Continuing from Algorithm for finding collusion spam reviewers To find spam reviewers on online shopping and restaurant review sites We have prepared an algorithm FRAUDAR that finds spam reviewers that camouflage ordinary reviewers.
FRAUDAR is an algorithm that won the Best Paper Award at the 2016 ACM SIGKDD International Conference on Knowledge Discovery and Data Mining (KDD 2016) and was implemented by the authors. Is open to the public](https://www.andrew.cmu.edu/user/bhooi/projects/fraudar/index.html).
This time, Algorithm for discovering colluded spam reviewers can be analyzed more easily. We created the same interface as (https://qiita.com/jkawamoto/items/d2284316cc37cd810bfd).

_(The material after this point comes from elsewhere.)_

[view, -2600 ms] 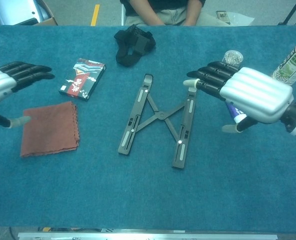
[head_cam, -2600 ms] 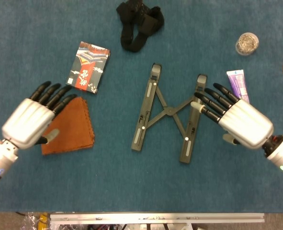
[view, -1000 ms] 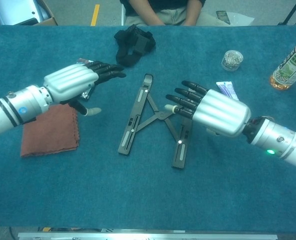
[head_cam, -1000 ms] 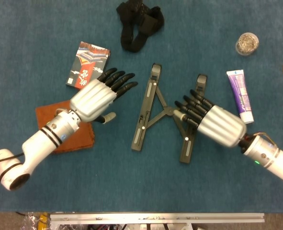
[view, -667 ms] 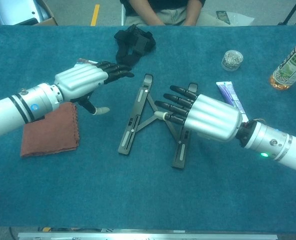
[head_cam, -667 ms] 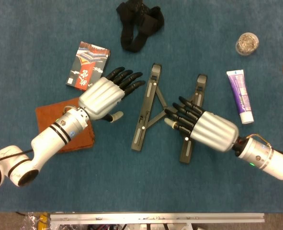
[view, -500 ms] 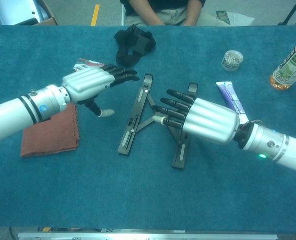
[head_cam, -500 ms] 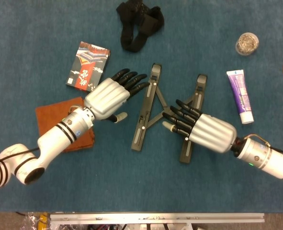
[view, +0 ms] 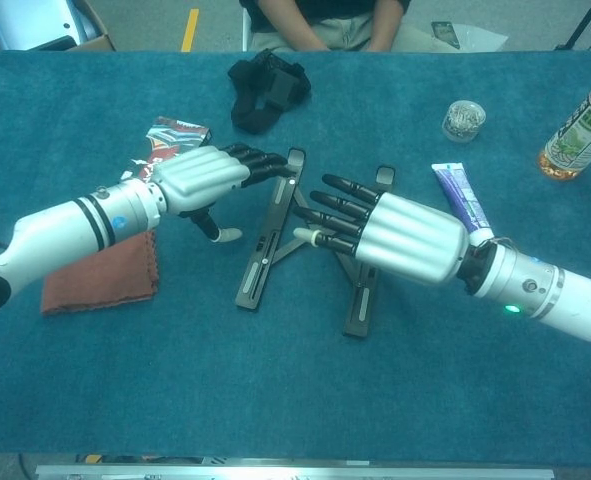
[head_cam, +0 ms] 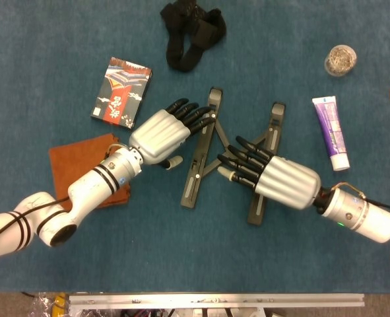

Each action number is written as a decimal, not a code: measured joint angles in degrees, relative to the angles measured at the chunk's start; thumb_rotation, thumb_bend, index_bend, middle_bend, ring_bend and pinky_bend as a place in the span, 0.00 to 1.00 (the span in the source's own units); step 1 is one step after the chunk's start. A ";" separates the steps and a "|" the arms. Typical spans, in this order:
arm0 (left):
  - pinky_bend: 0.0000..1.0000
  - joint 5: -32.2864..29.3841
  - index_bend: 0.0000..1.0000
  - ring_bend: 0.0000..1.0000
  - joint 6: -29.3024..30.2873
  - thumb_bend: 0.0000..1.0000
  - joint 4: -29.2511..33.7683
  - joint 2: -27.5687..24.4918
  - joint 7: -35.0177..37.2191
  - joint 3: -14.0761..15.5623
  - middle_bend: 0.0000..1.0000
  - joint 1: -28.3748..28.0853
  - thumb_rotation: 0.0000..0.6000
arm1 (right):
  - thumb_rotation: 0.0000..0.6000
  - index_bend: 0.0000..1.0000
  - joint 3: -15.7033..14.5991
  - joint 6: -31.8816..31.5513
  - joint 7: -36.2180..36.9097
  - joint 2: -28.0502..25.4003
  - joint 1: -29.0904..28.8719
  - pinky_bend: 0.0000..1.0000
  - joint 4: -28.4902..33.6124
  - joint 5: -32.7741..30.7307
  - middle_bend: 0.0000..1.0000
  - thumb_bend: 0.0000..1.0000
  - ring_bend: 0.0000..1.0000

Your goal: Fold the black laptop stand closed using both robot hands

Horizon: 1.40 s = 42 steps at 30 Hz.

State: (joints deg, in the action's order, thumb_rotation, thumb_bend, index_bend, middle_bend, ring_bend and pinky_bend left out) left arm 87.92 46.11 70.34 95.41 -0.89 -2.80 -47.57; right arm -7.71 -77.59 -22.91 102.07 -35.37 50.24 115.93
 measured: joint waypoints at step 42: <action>0.02 -3.61 0.00 0.00 -1.64 0.28 -5.78 5.36 0.52 0.75 0.00 -1.91 1.00 | 1.00 0.00 -1.30 -1.72 1.89 4.93 -1.54 0.00 -9.23 -1.24 0.00 0.02 0.00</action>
State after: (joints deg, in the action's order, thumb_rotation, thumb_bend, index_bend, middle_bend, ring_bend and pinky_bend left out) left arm 84.30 44.48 64.56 100.77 -0.37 -2.05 -49.48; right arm -9.01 -79.30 -21.02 107.00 -36.91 41.01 114.69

The FRAUDAR wrapper rgmining-fraudar
created this time is now on PyPI. Since it is registered, it can be installed with the pip
command.
$ pip install --upgrade rgmining-fraudar
A package called fraudar
has been added, and furadar.ReviewGraph
in it is a graph class that implements this algorithm.
The constructor of the ReviewGraph class receives a parameter of how many types of camouflage patterns to consider as an option and a sub-algorithm used internally, but I think that only the former should be given according to the dataset (both defaults are fine).
import fraudar
#For example, consider a camouflage of 10 patterns.
n = 10
graph = fraudar.ReviewGraph(n)
Then add reviewers, products, and reviews to the graph. It can be added in the same way as the example in Algorithm for finding colluded spam reviewers.
reviewers = [graph.new_reviewer("reviewer-{0}".format(i)) for i in range(2)]
products = [graph.new_product("product-{0}".format(i)) for i in range(3)]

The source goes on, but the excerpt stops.